Why Smoker's Lungs are resistant to Steroid Treatment?The reason why lungs of smokers are resistant to steroid treatment and its solution has been found by scientists from the Imperial College of London.

It is believed that almost 6 percent of population of the United Kingdom is presently suffering from Chronic Obstructive Pulmonary Disease (COPD) - ‘smoker’s lung’, or chronic bronchitis and emphysema. This is considered to be the fourth most cause of mortality in the land of the Queen.

Doctors generally consider steroid treatment as an effective treatment technique for curing inflammatory ailments such as COPD but somehow some of the COPD patients do not respond to steroid therapy as per expectations.

From News-Medical.Net:

Professor Peter Barnes and his colleagues discovered that steroids act as a ‘molecular bridge’ to recruit HDAC2 to the appropriate genes where it can act to switch them off.

The London researchers found that in COPD, levels of HDAC2 are very low compared to normal cells, so that the steroids have no effect in switching off the activated inflammatory genes.

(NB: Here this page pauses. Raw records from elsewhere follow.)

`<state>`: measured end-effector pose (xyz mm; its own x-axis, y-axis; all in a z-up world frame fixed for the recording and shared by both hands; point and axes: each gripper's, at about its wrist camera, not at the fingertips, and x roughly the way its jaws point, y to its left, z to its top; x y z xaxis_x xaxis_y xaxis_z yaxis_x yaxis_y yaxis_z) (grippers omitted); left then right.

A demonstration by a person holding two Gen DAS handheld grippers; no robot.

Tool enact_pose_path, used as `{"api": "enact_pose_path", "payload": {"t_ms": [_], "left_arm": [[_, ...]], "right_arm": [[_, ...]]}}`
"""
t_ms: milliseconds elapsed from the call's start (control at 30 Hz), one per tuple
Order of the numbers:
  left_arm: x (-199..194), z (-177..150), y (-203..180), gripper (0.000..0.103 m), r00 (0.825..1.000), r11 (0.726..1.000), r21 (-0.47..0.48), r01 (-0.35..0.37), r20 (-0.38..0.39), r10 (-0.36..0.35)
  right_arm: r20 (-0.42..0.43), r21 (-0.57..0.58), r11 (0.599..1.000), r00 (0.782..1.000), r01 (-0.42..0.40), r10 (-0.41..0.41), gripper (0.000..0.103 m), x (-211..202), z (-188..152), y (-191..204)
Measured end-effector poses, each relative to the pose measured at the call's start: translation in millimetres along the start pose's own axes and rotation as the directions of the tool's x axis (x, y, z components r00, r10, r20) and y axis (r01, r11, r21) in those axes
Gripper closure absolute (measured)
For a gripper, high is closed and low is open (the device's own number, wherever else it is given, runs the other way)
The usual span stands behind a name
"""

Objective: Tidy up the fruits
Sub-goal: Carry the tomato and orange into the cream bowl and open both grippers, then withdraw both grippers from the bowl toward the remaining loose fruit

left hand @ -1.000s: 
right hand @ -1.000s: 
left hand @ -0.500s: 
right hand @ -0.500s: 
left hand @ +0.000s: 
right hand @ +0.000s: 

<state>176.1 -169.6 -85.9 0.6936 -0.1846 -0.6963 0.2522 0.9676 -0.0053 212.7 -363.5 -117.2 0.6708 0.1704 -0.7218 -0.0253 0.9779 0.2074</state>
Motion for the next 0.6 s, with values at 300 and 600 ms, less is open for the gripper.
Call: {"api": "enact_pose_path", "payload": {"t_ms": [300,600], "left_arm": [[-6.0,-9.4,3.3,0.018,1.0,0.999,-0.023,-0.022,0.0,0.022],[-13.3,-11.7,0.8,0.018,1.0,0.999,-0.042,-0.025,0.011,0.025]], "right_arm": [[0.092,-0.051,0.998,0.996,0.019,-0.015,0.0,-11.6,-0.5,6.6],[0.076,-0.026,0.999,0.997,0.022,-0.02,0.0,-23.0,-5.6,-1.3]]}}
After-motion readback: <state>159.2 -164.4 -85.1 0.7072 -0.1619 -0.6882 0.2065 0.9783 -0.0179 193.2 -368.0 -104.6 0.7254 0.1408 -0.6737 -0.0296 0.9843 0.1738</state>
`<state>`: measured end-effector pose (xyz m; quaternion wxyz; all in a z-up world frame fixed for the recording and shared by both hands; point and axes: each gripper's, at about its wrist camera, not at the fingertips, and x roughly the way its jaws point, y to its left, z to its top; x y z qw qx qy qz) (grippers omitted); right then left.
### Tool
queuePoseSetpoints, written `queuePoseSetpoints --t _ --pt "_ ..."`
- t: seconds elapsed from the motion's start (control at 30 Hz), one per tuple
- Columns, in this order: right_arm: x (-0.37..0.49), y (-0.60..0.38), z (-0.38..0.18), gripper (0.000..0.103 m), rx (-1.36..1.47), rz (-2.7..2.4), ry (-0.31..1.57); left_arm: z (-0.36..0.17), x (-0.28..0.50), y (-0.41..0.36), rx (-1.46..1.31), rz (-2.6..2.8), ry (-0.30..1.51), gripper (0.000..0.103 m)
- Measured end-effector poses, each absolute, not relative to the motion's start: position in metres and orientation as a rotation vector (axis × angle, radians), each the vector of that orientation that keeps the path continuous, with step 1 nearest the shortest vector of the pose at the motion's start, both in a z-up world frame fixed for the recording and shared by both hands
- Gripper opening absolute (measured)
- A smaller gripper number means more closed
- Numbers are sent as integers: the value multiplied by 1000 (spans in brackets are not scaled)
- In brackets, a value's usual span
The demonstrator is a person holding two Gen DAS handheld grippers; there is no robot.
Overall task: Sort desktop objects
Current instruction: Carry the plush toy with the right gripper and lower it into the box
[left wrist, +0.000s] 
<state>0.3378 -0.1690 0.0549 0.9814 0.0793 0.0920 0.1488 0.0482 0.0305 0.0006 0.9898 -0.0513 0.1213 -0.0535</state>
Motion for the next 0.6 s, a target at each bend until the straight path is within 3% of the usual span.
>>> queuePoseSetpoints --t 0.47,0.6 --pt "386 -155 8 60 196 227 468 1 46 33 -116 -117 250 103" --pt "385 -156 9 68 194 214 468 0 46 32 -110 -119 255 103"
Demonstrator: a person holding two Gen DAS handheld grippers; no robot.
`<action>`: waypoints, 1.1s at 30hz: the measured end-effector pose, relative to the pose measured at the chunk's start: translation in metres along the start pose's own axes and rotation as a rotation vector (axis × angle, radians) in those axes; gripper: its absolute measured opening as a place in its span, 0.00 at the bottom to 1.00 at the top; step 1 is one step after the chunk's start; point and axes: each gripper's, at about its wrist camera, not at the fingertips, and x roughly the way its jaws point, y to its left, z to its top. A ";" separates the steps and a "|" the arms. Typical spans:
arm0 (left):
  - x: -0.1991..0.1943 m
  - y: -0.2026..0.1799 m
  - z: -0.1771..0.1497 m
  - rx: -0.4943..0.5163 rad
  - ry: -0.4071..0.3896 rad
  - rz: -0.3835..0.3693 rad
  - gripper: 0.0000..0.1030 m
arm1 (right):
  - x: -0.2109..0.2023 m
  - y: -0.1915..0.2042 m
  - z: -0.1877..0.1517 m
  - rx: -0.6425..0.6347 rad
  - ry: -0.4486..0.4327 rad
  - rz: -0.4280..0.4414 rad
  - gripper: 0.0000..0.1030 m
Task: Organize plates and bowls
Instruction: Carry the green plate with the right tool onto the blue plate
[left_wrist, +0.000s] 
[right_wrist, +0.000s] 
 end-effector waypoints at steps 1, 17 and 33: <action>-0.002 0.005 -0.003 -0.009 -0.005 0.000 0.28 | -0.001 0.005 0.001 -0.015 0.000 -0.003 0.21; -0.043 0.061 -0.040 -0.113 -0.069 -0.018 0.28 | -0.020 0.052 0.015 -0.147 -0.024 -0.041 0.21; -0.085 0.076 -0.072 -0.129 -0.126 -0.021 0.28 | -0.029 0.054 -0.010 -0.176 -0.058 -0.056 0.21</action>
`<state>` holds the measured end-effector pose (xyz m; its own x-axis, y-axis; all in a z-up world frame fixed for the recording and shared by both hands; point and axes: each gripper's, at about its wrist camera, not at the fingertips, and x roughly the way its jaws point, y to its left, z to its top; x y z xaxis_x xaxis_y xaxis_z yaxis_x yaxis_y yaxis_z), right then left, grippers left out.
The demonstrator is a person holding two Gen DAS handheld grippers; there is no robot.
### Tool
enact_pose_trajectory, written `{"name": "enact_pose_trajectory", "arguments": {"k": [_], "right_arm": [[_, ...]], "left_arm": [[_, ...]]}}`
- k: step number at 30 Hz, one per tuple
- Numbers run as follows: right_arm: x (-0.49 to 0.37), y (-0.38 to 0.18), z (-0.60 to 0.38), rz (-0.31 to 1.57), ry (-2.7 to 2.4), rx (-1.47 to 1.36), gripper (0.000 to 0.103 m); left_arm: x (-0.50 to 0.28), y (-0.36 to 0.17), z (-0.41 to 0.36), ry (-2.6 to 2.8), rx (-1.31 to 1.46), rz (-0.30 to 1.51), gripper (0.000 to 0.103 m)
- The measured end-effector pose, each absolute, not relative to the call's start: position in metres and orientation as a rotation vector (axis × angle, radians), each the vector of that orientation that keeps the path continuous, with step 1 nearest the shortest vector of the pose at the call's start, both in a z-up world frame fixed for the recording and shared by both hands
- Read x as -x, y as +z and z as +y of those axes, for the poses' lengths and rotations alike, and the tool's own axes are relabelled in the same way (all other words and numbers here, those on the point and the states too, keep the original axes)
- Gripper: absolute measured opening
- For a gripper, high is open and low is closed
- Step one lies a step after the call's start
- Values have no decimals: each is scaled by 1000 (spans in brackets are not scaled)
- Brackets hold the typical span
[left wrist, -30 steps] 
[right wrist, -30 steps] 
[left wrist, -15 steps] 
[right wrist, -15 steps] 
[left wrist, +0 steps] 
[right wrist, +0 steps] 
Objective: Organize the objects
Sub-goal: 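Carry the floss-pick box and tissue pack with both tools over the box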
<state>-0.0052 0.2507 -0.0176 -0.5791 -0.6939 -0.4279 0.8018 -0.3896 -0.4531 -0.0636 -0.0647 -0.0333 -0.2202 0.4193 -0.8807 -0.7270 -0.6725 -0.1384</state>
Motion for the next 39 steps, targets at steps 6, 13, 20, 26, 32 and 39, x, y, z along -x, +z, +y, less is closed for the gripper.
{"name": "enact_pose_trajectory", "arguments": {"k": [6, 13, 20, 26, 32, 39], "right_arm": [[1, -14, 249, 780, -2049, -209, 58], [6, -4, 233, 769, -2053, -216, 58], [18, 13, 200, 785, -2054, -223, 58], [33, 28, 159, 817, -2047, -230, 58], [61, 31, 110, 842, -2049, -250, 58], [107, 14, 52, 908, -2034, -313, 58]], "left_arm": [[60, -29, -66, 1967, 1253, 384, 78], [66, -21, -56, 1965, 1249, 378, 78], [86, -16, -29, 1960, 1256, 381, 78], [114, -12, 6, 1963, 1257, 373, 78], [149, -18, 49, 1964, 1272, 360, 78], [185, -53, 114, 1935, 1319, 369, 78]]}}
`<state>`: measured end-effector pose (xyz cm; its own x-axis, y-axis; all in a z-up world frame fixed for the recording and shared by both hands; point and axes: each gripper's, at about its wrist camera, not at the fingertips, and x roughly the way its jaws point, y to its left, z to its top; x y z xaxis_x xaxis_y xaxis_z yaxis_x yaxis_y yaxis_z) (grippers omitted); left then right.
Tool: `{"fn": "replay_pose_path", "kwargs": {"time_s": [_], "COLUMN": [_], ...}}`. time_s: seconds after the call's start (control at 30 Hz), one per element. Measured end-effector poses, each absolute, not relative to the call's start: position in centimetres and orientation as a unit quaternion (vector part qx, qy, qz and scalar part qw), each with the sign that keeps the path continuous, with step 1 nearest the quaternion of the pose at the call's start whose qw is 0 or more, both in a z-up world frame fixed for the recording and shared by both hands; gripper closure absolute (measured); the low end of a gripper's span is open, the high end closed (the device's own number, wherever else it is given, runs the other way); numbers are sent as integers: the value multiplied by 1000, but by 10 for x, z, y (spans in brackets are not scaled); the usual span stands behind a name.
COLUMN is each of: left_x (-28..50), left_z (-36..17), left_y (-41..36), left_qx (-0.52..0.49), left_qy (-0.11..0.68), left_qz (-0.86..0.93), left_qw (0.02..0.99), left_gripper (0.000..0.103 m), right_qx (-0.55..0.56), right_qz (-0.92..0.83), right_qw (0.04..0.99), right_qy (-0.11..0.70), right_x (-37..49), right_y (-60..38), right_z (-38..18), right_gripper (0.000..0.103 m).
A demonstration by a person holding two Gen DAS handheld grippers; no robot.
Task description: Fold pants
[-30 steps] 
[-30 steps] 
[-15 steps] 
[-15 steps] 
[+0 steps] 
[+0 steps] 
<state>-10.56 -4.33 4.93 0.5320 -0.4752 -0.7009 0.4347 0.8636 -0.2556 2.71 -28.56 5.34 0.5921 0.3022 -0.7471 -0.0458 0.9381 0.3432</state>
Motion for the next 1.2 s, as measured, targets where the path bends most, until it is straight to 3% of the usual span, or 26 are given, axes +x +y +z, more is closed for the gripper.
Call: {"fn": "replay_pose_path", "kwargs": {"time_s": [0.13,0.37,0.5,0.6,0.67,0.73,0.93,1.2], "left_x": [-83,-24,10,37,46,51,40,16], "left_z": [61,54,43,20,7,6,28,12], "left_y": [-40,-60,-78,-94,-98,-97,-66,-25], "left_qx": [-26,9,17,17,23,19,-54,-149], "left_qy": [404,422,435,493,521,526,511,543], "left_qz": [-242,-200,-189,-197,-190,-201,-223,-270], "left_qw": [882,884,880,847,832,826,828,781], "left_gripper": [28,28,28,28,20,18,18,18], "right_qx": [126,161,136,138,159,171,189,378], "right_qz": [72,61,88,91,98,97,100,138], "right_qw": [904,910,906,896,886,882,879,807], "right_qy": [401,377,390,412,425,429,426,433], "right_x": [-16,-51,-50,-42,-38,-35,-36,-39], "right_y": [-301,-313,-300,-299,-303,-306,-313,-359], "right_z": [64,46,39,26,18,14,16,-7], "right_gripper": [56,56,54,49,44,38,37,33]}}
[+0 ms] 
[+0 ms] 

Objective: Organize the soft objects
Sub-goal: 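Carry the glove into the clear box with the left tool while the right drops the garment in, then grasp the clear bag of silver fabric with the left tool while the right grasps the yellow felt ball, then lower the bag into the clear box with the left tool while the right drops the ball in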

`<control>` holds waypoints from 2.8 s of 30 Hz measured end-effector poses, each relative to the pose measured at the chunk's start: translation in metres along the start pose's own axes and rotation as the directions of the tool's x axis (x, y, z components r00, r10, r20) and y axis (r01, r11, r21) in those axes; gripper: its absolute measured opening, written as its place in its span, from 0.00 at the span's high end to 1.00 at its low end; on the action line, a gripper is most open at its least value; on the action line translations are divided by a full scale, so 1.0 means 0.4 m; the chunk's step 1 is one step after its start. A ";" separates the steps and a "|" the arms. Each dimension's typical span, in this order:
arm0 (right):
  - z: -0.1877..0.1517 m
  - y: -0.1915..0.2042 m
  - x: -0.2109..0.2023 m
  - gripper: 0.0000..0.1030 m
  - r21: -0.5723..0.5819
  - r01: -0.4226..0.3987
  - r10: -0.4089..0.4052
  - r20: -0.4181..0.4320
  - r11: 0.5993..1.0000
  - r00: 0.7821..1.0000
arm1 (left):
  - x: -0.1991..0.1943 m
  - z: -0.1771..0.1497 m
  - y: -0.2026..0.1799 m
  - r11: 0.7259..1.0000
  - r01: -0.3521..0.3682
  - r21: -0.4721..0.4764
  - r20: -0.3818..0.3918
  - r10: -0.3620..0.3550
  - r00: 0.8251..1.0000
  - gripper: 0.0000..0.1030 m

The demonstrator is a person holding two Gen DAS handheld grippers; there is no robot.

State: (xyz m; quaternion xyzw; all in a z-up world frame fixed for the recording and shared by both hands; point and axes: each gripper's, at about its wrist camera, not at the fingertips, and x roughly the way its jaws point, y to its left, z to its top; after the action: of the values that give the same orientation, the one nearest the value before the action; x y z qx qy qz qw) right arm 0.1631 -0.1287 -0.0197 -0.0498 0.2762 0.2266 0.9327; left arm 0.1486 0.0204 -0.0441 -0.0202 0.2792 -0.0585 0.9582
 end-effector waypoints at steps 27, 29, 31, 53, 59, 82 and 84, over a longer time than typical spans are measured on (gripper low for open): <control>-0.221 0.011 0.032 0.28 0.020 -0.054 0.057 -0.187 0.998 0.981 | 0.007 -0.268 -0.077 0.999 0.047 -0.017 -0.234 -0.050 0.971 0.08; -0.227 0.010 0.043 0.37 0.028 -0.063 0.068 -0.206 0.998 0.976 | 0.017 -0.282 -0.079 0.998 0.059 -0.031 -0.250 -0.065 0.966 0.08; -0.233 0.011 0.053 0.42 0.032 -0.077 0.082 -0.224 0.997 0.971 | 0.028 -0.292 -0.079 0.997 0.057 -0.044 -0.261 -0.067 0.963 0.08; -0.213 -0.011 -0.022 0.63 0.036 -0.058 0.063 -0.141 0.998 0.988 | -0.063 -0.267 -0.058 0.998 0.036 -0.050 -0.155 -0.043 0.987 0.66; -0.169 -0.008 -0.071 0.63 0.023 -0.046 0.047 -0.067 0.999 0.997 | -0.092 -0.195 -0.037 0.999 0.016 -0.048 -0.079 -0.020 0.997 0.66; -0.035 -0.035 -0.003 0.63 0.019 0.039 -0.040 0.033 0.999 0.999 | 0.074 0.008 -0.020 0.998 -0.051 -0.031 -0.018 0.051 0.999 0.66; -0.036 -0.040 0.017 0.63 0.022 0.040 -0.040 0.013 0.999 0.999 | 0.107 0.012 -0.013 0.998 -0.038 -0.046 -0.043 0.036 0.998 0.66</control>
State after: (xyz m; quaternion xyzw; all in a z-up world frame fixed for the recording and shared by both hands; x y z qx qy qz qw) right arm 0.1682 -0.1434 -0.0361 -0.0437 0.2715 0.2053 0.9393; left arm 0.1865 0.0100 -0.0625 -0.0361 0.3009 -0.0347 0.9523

They then found that in lung cells in vitro, and in rats, low doses of a cheap and widely available drug raised the levels of HDAC2 and broke the steroid resistance.

The first stages of clinical trials to test low doses of this drug, theophylline, in COPD patients are now underway. If successful, this may lead to a change in the treatment of COPD and other severe inflammatory diseases that do not respond well to steroid therapy.

Professor Peter Barnes commented, ‘COPD kills tens of thousands of people in the UK every year and currently we can only treat the symptoms, not the underlying problem of inflammation of the lungs. Our work has finally provided an explanation for steroid resistance in COPD, and has allowed us to identify ways to combat this.

Professor Peter Barnes and his colleagues remarked that steroids are highly effective in playing an important role while acting as molecular bridge in the recruitment of HDAC2 (Histone Deacetylase 2), an enzyme, to the concerned genes where it can switch them off.

They also remarked that the levels of HDAC2 are seen to be low when compared to normal cells in the COPD patients. This clearly suggested that the steroids are no longer good enough to bring any positive effect in switching off the activated inflammatory genes. In this direction, a new steroid has been discovered that will have the ability to raise the HDAC2 level to break steroid resistance in COPD patients.